Method 2: Participants who did not obtain a memory work‐up were assessed by additional measures collected during the study: AD8 Dementia Screening Interview, self‐reported medical history, self‐reported medication use, and cognitive test scores including the MIS, CERAD T Score, NYU Paragraph Delayed Recall, and TICSm. An AD8 ≥ 1 (at any time during follow‐up) plus a self‐reported dementia diagnosis, use of a memory enhancing prescription drug (i.e. donepezil, rivastigmine, galantamine, memantine), or cognitive score ≥ 1.5 standard deviations below expected performance yielded a dementia diagnosis. The diagnosis date was assigned to the earliest event.
Notes "PREADVISE was ancillary to SELECT, a randomized controlled trial of the same antioxidant supplements for preventing prostate cancer. SELECT closed in 2009 due to a futility analysis." "The RCT was scheduled to continue supplements until 2012 but in September 2008, the SELECT Data and Safety Monitoring Committee recommended that supplements be discontinued due to lack of efficacy on prostate cancer incidence. Study sites closed over the next two years, during which time both PREADVISE and SELECT transitioned into cohort studies. RCT participants were asked to continue in the cohort study .."

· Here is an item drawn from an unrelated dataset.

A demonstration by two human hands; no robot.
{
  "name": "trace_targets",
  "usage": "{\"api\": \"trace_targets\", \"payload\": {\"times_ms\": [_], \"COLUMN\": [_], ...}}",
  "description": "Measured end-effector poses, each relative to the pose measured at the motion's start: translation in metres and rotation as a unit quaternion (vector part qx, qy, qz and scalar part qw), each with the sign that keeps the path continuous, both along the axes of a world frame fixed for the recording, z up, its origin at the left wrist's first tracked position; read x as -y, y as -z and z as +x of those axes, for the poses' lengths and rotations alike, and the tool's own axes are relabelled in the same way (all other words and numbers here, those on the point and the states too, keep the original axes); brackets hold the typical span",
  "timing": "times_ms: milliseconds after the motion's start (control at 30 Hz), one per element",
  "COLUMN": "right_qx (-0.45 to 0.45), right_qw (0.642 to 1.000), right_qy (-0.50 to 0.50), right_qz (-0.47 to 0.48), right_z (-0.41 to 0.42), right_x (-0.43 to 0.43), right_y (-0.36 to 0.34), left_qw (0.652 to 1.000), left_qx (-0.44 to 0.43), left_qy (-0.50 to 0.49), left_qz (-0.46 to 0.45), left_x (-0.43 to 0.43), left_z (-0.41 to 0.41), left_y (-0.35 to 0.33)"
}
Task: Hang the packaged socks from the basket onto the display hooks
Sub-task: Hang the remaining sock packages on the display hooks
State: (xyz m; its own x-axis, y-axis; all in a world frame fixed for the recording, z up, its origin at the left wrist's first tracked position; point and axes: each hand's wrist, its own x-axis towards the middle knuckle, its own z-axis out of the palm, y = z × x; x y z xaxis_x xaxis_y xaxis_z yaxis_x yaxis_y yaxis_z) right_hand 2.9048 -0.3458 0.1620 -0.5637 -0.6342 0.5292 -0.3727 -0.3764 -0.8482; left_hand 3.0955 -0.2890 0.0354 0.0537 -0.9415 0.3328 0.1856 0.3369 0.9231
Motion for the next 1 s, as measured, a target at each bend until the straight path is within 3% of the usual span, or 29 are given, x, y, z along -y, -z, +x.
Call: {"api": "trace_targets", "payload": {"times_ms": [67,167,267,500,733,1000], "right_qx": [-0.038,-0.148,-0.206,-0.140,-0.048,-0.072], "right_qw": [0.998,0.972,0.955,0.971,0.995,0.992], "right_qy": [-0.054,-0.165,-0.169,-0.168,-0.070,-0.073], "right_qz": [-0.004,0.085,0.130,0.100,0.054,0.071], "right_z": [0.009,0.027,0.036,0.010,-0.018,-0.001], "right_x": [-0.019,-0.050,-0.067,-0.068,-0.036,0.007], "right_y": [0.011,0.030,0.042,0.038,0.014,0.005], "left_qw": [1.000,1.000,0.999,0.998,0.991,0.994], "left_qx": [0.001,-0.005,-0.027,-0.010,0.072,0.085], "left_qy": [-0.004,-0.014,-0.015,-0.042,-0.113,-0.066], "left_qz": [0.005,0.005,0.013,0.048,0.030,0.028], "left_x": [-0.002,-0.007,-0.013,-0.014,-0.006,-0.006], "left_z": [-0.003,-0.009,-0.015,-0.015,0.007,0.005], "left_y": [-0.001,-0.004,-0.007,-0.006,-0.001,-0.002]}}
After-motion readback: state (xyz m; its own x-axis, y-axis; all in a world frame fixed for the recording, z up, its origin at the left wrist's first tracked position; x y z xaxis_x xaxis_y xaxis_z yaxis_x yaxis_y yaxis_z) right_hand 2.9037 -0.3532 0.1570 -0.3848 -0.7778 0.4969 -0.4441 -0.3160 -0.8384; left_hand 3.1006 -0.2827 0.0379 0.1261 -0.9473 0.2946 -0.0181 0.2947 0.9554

PREADVISE had intended to recruit 10,400 men to achieve 80% power to detect a hazard ratio of 0.6.
Power was reduced by under‐recruitment, loss of sites and participants when RCT closed, and difficulties with case ascertainment.
Risk of bias
Bias Authors' judgement Support for judgement
Random sequence generation (selection bias) Low risk "Randomized". No details. Large multisite cancer prevention trial. Likely adequate
Allocation concealment (selection bias) Low risk No details. Large multisite cancer prevention trial. Likely adequate
Blinding of participants and personnel (performance bias) 

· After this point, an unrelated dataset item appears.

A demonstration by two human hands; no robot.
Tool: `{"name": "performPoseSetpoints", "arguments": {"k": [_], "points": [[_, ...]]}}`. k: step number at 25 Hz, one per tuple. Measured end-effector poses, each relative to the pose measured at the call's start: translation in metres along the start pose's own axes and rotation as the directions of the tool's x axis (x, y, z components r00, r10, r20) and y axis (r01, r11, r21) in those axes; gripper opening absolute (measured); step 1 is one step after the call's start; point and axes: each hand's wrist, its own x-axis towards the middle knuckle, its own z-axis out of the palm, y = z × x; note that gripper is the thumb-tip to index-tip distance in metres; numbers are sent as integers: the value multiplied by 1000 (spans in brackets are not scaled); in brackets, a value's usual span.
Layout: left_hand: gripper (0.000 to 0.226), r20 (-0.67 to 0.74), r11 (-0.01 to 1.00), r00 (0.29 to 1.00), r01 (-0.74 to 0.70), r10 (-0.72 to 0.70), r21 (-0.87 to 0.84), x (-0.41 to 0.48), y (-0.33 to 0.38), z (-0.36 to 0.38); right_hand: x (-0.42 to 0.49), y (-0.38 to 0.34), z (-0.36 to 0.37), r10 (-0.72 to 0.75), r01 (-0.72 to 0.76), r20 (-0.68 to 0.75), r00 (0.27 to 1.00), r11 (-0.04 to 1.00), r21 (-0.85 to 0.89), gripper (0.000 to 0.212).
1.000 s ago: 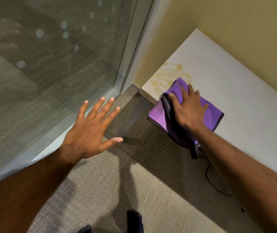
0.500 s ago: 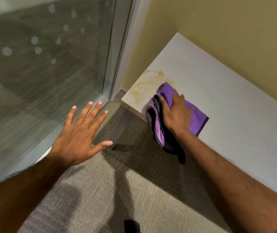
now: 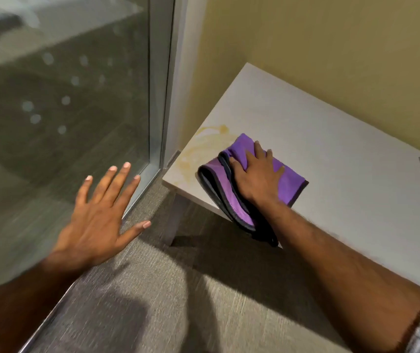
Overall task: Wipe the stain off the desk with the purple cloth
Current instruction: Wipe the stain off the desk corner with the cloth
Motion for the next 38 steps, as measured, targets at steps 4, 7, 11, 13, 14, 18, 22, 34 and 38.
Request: {"name": "performPoseSetpoints", "arguments": {"k": [4, 7, 11, 13, 14, 18, 22, 34, 38], "points": [[89, 11, 967, 981, 195, -196, -162, 7, 10, -7, -6, 6, -13, -381, 380, -9, 925, 921, 80, 62], [90, 40, 941, 968, 248, -246, -231, 13, 21, -9, -20, 46, -9, -303, 322, -154, 940, 939, 118, 51], [90, 66, 942, 973, 230, -220, -246, 15, 13, -4, 37, 28, -6, 52, -36, -108, 993, 989, 146, 55], [89, 67, 950, 975, 222, -213, -219, 16, 9, -3, 67, -1, -6, -40, 47, -64, 997, 991, 124, 56], [89, 72, 952, 974, 224, -213, -208, 16, 9, -2, 74, -11, -5, -130, 135, -50, 990, 985, 107, 57], [94, 116, 959, 972, 224, -206, -174, 13, 13, 1, 50, 3, -1, -474, 477, -54, 879, 869, 134, 58], [97, 144, 965, 971, 212, -191, -156, 9, 13, 3, 61, 10, 5, -189, 197, -129, 974, 979, 58, 65], [108, 234, 972, 954, 215, -188, -96, -12, 9, 14, 52, -25, 14, -669, 669, -46, 742, 733, 121, 77], [103, 225, 970, 954, 224, -200, -90, -15, 9, 16, 68, -59, 13, -437, 436, 5, 900, 899, -40, 76]]}}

 All outcomes Low risk "Double‐blind". No details. Likely adequate
Blinding of outcome assessment (detection bias) 
 All outcomes Low risk "Double‐blind". No details. Likely adequate
Incomplete outcome data (attrition bias) 
 All outcomes Unclear risk The transition from RCT to cohort study was associated with loss of approximately half the participants to follow‐up. "Fortunately ... the major cost was sample size (reduction in person‐years of follow‐up) since no new large selection biases were introduced."
"All PREADVISE participants who completed at least one follow‐up visit were included in the current analyses (intent‐to‐treat analysis, ITT), whether they participated in just the RCT or both the RCT and cohort studies."
Selective reporting (reporting bias) Low risk  
Other bias Low risk "... despite randomization occurring at SELECT baseline rather than PREADVISE enrolment, there were no perceivable differences between study arms in terms of medical history, APOE ɛ4 genotype, or initial MIS."